**What this task involves:**
What follows is a set of records, each of which is to be written out exactly.

**Records to process:**
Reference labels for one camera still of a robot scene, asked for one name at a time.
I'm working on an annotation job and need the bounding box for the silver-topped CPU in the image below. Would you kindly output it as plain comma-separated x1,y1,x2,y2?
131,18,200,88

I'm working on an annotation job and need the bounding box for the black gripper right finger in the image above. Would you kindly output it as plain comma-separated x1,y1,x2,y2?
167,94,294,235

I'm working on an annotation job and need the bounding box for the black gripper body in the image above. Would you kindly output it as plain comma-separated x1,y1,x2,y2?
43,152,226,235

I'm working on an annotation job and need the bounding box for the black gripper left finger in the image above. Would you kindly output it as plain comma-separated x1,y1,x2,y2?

**Output for this task:**
Reference labels for one camera still of a robot scene, asked for one name at a time.
I'm working on an annotation job and need the bounding box for the silver-topped CPU in the image below. Would you kindly output it as plain comma-separated x1,y1,x2,y2?
131,18,200,88

I'm working on an annotation job and need the bounding box for the black gripper right finger in the image above. Would you kindly output it as plain comma-separated x1,y1,x2,y2?
167,94,294,235

I'm working on an annotation job and need the bounding box for the black gripper body in the image above. Would you kindly output it as plain comma-separated x1,y1,x2,y2?
43,152,226,235

I'm working on an annotation job and need the bounding box for the black gripper left finger in the image above. Would you kindly output it as plain comma-separated x1,y1,x2,y2?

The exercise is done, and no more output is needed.